Passation des marchés publics : respecter la loi !

​Le 21 décembre 2013, le Président sortant de l’Union des Comores, Ikililou Dhoinine avait reuni, les responsables de l’Autorité de Régulation des marches publics (ARMP) et des Directeurs des Sociétés d’état et établissements publics pour discuter du respect des textes en vigueur en matière des passations des marchés publics. L’ancien président avait appelé les Directeurs des Sociétés d’état et établissements publics à respecter la loi portant code des marchés publics et des délégations de services publics a été adoptée par l’Assemblée de l’Union, le 29 décembre 2011.  Ce  texte a été élaboré avec l’assistance technique et financière du projet de renforcement de capacités institutionnelles (PRCI) financé par la Banque Africaine de Développement (BAD). Cette nouvelle loi a remplacé l’ancien code des marchés publics issus du décret N°05 – 077 /PR du 1er aout 2005. Le nouveau code de marches publiques a prévu trois organes chargés de la passation des marchés et des délégations des services publics : La cellule de gestion des marchés, la Direction Nationale de contrôle des marchés et l’Autorité des régulations des marchés.  Toutes ces structures ont été mises en place, mais elles demeurent inopérantes.
 
Le nouveau Président Azali Assoumani investi le 26 mai dernier n’a pas encore appelé son adminstration au respect des textes en vigueur en matière des passations des marchés public, mais son gouvernement par ses actes, ne plaide pas pour le respect de ces textes qui régissent  les marchés publics dans ce pays.
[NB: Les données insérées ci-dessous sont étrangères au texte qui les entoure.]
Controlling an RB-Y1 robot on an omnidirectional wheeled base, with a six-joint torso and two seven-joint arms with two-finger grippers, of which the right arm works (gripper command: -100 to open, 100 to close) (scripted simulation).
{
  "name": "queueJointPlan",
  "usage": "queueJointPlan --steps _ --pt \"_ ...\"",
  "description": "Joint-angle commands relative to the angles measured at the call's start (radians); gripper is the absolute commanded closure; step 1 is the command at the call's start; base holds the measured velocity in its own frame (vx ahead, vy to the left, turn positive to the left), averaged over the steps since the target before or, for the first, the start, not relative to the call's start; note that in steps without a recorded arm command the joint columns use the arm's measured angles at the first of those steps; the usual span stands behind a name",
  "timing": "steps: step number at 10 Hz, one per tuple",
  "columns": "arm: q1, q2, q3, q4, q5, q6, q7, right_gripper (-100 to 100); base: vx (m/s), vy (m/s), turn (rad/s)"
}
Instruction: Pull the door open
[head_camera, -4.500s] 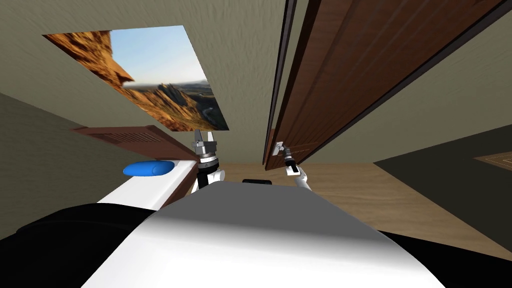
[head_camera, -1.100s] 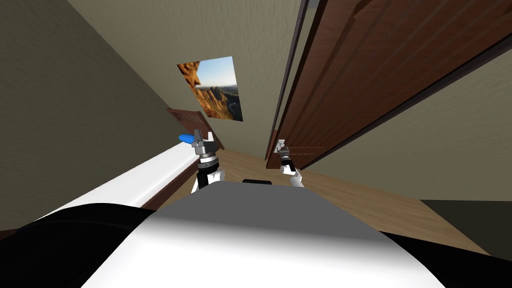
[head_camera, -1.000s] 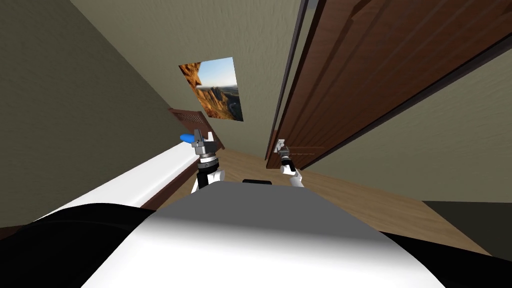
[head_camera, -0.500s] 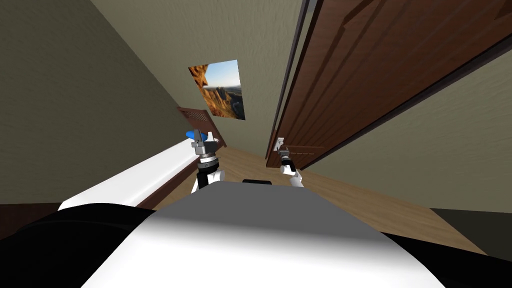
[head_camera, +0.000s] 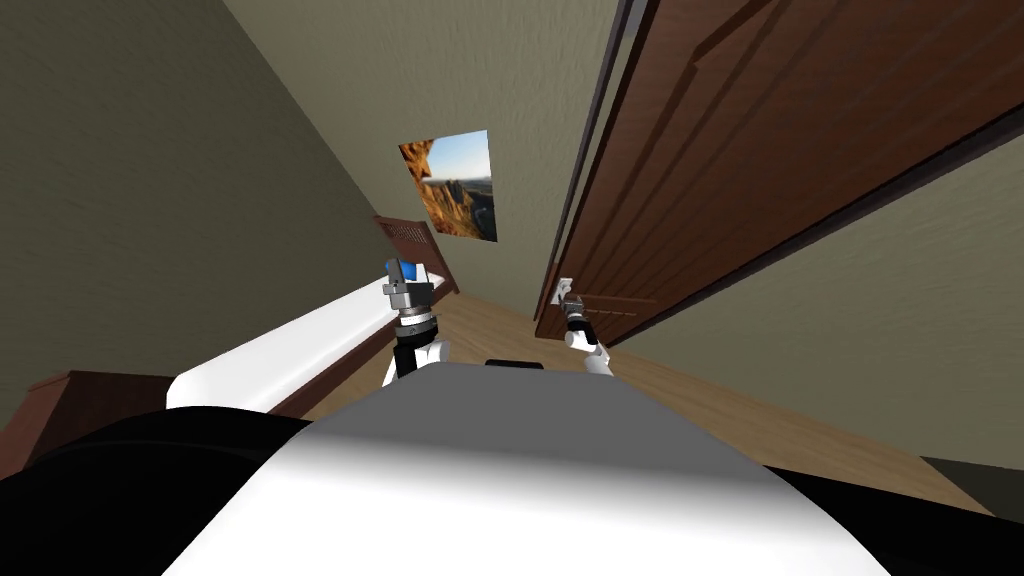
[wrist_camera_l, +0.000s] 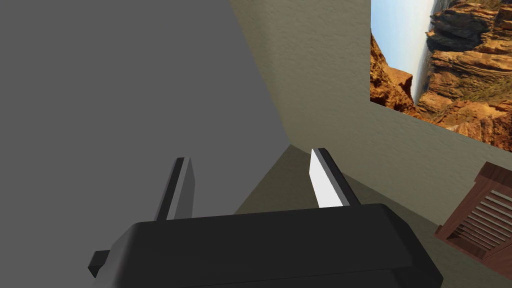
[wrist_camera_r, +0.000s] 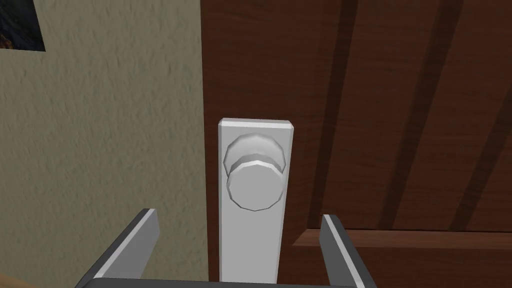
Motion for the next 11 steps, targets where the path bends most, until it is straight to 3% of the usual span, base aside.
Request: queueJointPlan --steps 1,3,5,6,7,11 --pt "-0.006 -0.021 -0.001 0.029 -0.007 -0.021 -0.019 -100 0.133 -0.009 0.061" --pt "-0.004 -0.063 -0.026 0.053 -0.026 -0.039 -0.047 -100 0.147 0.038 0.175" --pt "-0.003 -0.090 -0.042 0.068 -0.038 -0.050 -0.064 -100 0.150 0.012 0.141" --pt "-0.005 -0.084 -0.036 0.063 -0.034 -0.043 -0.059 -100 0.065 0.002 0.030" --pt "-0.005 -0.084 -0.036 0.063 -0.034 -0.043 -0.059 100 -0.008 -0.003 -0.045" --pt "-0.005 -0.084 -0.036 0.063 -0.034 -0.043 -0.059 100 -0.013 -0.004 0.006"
Ce jeudi 18 aout 2016, l’Etat a signé avec la Société Salam International Trading un contrat relatif à la construction d’une nouvelle centrale électrique d’une capacité de 25 mégawatts. Ce contrat d’un montant de près de 5 milliards de Fc a été signé en violation des dispositions portant code des marchés publics et des délégations de services publics. L’achat de groupes électrogènes qui n’entre pas dans l’exclusion des marchés passés pour les besoins de la défense nationale et/ou de la sécurité nationale prévue par l’article 11 de cette loi et n’ a pas fait l’ objet d’ un appel d’ offres.
 
Les marchés publics représentent une activité économique fondamentale des administrations publiques qui génère d’importants flux financiers. En partie en raison de leur taille et de leur complexité, les marchés publics sont l’une des activités des administrations les plus exposées au risque de corruption et d’ailleurs aux Comores et c’est dans la passation des marchés publics que l’on a connu dans le passé, le plus de gaspillage et de corruption. Pour assainir les mœurs il nécessaire de respecter et faire respecter la loi portant code des marchés publics et des délégations de services publics pour renforcer la bonne gouvernance et l’état de droit. Cette loi doit s’appliquer à toute l’administration afin d’assurer  la transparence, la gestion efficace des ressources, la résistance à la fraude et à la corruption et l’obligation de rendre compte et contrôle. Pour renforcer l’intégrité dans les marchés publics aux Comores, l’Etat doit veiller à la transparence prévue par la loi pour que l’égalité de traitement soit assurée aux fournisseurs potentiels à toutes les étapes du cycle de passation des marchés publics. Il doit s’efforcer d’assurer une transparence maximale dans les appels d’offres et prendre des mesures de précaution pour renforcer l’intégrité, en particulier en cas de dérogation aux règles d’appel à la concurrence, par exemple en cas d’extrême urgence ou pour des raisons de sécurité nationale. C’est à ce prix que l’environnement juridique des affaires peut être amélioré afin d’attirer les capitaux extérieurs nécessaires au développement du pays.